5.根据权利要求4所述一种简单构筑无限生长DNA纳米机构的方法，其特征在于：所述C-形三角探针为共振频率，f0 = 40–75 kHz；刚度常数，k=0.24 N m-1，型号为SNL-10氮化硅探针（bruker公司）。
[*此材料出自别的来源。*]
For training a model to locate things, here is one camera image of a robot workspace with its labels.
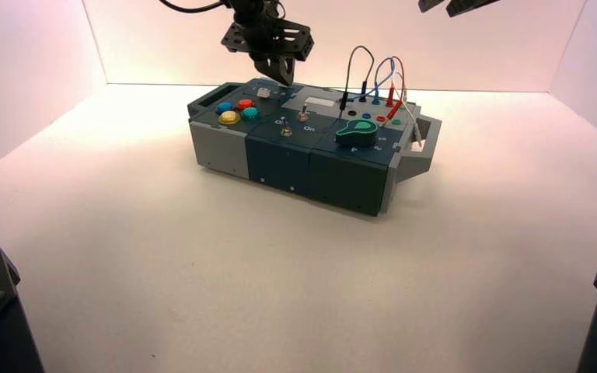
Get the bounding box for blue jumper cable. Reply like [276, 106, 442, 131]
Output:
[350, 56, 397, 106]

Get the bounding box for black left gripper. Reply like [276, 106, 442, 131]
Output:
[220, 19, 314, 87]

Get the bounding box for black jumper cable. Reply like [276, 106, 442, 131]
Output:
[338, 45, 375, 113]

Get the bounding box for green rotary knob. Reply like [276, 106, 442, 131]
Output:
[334, 119, 379, 148]

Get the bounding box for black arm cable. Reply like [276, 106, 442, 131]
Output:
[158, 0, 229, 15]

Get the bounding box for dark green grey control box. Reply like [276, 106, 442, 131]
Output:
[187, 77, 442, 218]

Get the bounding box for red jumper cable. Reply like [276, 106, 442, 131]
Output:
[385, 56, 406, 121]

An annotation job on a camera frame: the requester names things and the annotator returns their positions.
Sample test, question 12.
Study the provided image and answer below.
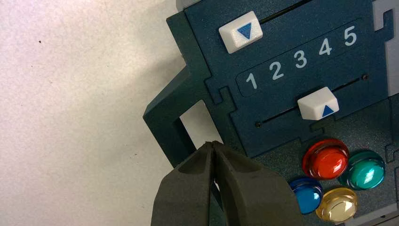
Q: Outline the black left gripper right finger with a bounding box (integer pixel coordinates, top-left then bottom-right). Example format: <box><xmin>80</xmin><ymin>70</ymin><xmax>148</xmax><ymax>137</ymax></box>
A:
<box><xmin>214</xmin><ymin>141</ymin><xmax>305</xmax><ymax>226</ymax></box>

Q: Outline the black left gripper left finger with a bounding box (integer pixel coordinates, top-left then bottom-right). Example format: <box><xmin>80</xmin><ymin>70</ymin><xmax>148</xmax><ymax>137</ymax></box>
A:
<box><xmin>151</xmin><ymin>141</ymin><xmax>216</xmax><ymax>226</ymax></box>

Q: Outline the blue push button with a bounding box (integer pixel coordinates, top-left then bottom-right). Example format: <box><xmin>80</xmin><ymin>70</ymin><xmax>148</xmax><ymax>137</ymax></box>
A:
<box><xmin>289</xmin><ymin>177</ymin><xmax>324</xmax><ymax>216</ymax></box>

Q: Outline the red push button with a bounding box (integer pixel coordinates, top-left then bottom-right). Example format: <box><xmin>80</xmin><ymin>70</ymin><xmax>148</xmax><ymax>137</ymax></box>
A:
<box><xmin>302</xmin><ymin>138</ymin><xmax>350</xmax><ymax>181</ymax></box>

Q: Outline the yellow push button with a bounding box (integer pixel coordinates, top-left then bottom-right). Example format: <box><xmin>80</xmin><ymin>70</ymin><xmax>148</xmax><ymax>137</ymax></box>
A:
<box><xmin>315</xmin><ymin>186</ymin><xmax>359</xmax><ymax>223</ymax></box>

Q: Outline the white slider knob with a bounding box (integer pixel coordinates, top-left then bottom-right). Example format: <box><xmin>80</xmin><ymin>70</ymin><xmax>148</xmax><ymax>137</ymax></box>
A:
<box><xmin>296</xmin><ymin>86</ymin><xmax>340</xmax><ymax>121</ymax></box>
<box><xmin>218</xmin><ymin>10</ymin><xmax>263</xmax><ymax>55</ymax></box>

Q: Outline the green push button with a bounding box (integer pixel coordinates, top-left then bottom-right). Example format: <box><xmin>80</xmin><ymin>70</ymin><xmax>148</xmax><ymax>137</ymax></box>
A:
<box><xmin>339</xmin><ymin>149</ymin><xmax>386</xmax><ymax>191</ymax></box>

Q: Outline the blue grey control box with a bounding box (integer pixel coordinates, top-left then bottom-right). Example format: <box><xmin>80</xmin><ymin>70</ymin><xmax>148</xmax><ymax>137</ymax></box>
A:
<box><xmin>142</xmin><ymin>0</ymin><xmax>399</xmax><ymax>226</ymax></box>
6.根据权利要求1或2所述一种简单构筑无限生长DNA纳米机构的方法，其特征在于：DNA无限生长结构的组装包括下述步骤：

将Seq No,1-4的4条不同的单链DNA等量地溶解到MilliQ水中，使每条链的最终浓度为10Μm，混合在0.5×TE-Mg²⁺溶液中（三羟甲基氨基甲烷（Tris）, 5mM；乙二胺四乙酸（EDTA）,1 mM；盐酸镁, 15mM；pH 8.0），其中单链最终浓度为200nM；将混好的溶液放入PCR仪中, 设定反应程序：90℃到61℃以每5分钟降低1度的速度降温，然后第二步梯度降温：60℃到25℃以每25分钟或2个小时1度的速度降温；

DNA无限生长结构的原子力显微镜表征如下：

原子力显微镜图片由Bruker 公司的Multimode 8原子力显微镜测得。5μL样品的液滴被添加到刚揭开的平整云母片表面，然后添加40μL的0.5×TE缓冲液等待2分钟；最后添加10μL 10mM NiCl2用以增强DNA-云母的作用力。为了得到合适的样品密度，不同的样品浓度会被尝试。样品会在液相ScanAsyst模式下进行测试，使用C-形三角探针（共振频率，f0 =40–75 kHz；刚度常数，k=0.24 N m-1），型号为SNL-10氮化硅探针。